The UAE's Founding Father, Sheikh Zayed, made it his mission to treat every individual as a "special soul". Concerned as he was with the equality and happiness of all his people, he threw open his arms to hard workers of all faiths and backgrounds. Today the UAE hosts millions of guest workers from all around the world and some of those expatriates work in households as domestic workers. The recent decision by Sheikh Mansour bin Zayed, Deputy Prime Minister, Minister of Presidential Affairs and Head of the Abu Dhabi Judicial Department, to establish a dedicated prosecution unit to try cases involving the abuse of domestic workers is firmly in accordance with the legacy of Sheikh Zayed. Its timing – during the Year of Zayed – is very fitting. It follows the launch of one-day courts in Abu Dhabi in January, to speed up the judicial process for misdemeanour, labour and civil cases, reflecting the UAE's maturing criminal justice system. Increasingly, this country's courts reflect the society they protect.
Most domestic workers in the GCC have a friendly relationship with their employers and are treated with the respect they deserve. Yet the discovery last month of the body of a Filipina maid stuffed in a freezer in Kuwait, bearing the marks of torture and strangulation, was a grim reminder that not all are afforded basic kindness and respect.

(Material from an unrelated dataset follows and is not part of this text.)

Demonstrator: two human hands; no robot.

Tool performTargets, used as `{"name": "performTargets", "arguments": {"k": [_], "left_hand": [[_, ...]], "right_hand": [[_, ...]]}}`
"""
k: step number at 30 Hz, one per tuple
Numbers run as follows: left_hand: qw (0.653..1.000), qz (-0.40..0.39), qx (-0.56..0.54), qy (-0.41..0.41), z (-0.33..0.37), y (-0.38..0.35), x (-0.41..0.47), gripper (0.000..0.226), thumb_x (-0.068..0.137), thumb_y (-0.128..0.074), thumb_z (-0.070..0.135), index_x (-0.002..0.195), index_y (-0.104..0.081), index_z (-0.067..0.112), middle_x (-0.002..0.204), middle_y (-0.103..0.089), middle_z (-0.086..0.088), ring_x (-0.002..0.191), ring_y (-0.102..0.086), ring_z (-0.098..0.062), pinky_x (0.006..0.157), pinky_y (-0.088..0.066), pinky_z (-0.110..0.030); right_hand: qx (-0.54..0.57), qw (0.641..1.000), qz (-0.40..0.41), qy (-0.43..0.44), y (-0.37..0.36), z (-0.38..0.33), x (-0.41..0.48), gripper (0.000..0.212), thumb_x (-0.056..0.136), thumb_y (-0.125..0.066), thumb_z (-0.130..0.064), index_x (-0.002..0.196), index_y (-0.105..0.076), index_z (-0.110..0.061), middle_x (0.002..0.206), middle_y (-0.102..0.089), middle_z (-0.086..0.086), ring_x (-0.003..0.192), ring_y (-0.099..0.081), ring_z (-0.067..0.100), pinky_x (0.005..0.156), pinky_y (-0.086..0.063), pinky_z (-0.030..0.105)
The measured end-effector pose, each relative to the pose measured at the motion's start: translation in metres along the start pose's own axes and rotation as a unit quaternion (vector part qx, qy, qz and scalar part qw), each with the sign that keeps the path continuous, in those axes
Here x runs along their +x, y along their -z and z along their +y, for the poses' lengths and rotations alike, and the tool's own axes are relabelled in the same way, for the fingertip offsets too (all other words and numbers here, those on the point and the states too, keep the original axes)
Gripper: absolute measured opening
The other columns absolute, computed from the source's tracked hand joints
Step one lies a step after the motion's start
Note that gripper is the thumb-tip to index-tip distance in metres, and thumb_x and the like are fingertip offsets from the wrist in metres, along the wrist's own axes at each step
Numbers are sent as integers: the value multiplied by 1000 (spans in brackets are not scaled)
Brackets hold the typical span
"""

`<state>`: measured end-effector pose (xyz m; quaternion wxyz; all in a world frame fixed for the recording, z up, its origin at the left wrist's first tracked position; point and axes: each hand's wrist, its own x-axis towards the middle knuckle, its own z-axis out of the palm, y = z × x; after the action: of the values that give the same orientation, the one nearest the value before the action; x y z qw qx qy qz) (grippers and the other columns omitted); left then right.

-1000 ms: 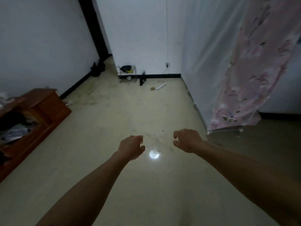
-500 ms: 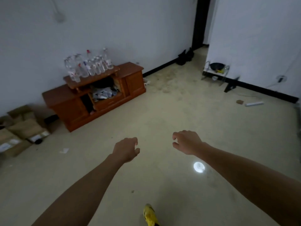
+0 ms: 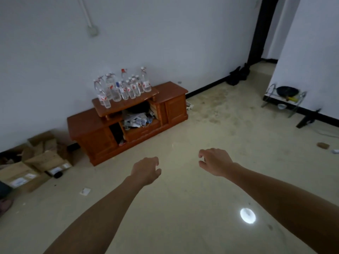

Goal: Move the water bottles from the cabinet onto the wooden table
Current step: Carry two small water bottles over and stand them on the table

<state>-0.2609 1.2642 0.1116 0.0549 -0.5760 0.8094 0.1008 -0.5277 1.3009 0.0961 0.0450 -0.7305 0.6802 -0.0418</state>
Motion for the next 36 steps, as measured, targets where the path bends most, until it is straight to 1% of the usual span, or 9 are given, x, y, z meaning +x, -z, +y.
{"name": "performTargets", "arguments": {"k": [3, 9, 14, 17, 20, 24, 28, 30, 36], "left_hand": [[1000, -7, 0, 3, -17, 6, 63, 34, 95, -49, 43, 123, -52, 23, 121, -60, -5, 103, -57, -25, 84, -50, -38], [999, -6, -6, 47, -64, 31, 197, 34, 96, -48, 41, 124, -51, 21, 124, -58, -5, 109, -56, -26, 81, -44, -35], [992, 23, -50, 117, -117, 76, 316, 34, 96, -49, 40, 123, -51, 21, 123, -58, -4, 109, -57, -25, 79, -44, -34], [985, 17, -70, 155, -151, 84, 365, 34, 95, -50, 41, 123, -52, 21, 124, -58, -3, 111, -56, -24, 81, -44, -34], [981, 11, -74, 180, -180, 89, 396, 35, 95, -50, 42, 124, -52, 22, 124, -58, -3, 111, -57, -24, 86, -46, -35], [975, 9, -81, 209, -242, 97, 476, 29, 94, -51, 40, 115, -54, 21, 114, -61, -3, 103, -59, -25, 83, -49, -36], [971, 31, -112, 208, -300, 115, 560, 21, 91, -52, 36, 104, -58, 21, 98, -65, 0, 88, -62, -22, 71, -46, -32], [972, 32, -110, 205, -327, 129, 597, 19, 91, -52, 34, 103, -59, 21, 97, -64, 0, 88, -62, -21, 69, -44, -31], [979, 31, -89, 182, -399, 177, 706, 23, 93, -51, 33, 107, -58, 16, 107, -64, -2, 99, -61, -23, 80, -48, -34]], "right_hand": [[-1, 1000, -13, 9, -5, 12, 76, 34, 92, -48, -41, 121, -56, -25, 110, -67, -1, 100, -62, 22, 80, -45, 31], [0, 998, -14, 53, -16, 26, 243, 34, 93, -49, -41, 122, -55, -24, 109, -67, -2, 98, -62, 20, 75, -43, 30], [12, 996, 0, 88, 11, 32, 417, 34, 92, -50, -41, 121, -57, -24, 115, -65, -1, 103, -61, 22, 83, -46, 33], [13, 992, -25, 122, 9, 19, 505, 32, 91, -53, -41, 117, -58, -25, 112, -66, -3, 102, -61, 21, 82, -47, 33], [12, 989, -46, 143, -2, 3, 555, 31, 90, -53, -42, 116, -58, -26, 109, -66, -4, 101, -61, 21, 82, -49, 33], [-3, 981, -61, 183, -30, -26, 655, 29, 90, -51, -41, 113, -58, -25, 105, -66, -2, 96, -63, 23, 76, -48, 32], [-6, 980, -67, 186, -40, -47, 756, 24, 91, -48, -38, 106, -59, -23, 101, -66, 0, 90, -62, 22, 68, -43, 31], [-2, 982, -70, 174, -36, -55, 804, 23, 92, -47, -37, 106, -58, -23, 100, -66, 0, 89, -62, 22, 68, -44, 30], [8, 984, -54, 168, -21, -79, 931, 22, 93, -49, -38, 106, -56, -22, 96, -65, 0, 85, -62, 22, 63, -40, 28]]}}
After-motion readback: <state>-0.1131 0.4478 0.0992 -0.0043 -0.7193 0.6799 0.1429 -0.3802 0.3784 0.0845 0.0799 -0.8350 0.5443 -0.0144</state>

Those who are mistreated need avenues of recourse. The new prosecution unit will promote justice for all in this country, regardless of economic status or ethnic origin. Its creation follows September's Federal Labour Law issued by UAE President Sheikh Khalifa, which specifies fair working conditions for maids, nannies, gardeners and 16 other occupations and prevents discrimination. Harsh fines will rightly await those who abuse their employees.
It behoves all of us to protect those who make a life for themselves in the UAE and send vital funds home to their families. We must ensure that the tragic and haunting episode in Kuwait never reoccurs anywhere in the GCC. The UAE Government has shown a willingness to support and protect domestic workers. Recently established Tadbeer centres give these workers a vital outlet. The Oun initiative, launched last July by the Dubai Labour Court, offers free legal advice for the economically disadvantaged. Two years ago, Abu Dhabi Judicial Department – responsible for driving through the latest reforms – launched a means-tested scheme to pay the legal fees of low-income individuals. In a stratified labour market like that of the UAE, those who occupy the upper echelons have a duty care towards those with fewer resources. Sheikh Mansour's initiative is a vital milestone, channelling the legacy of equality and empathy left by Sheikh Zayed.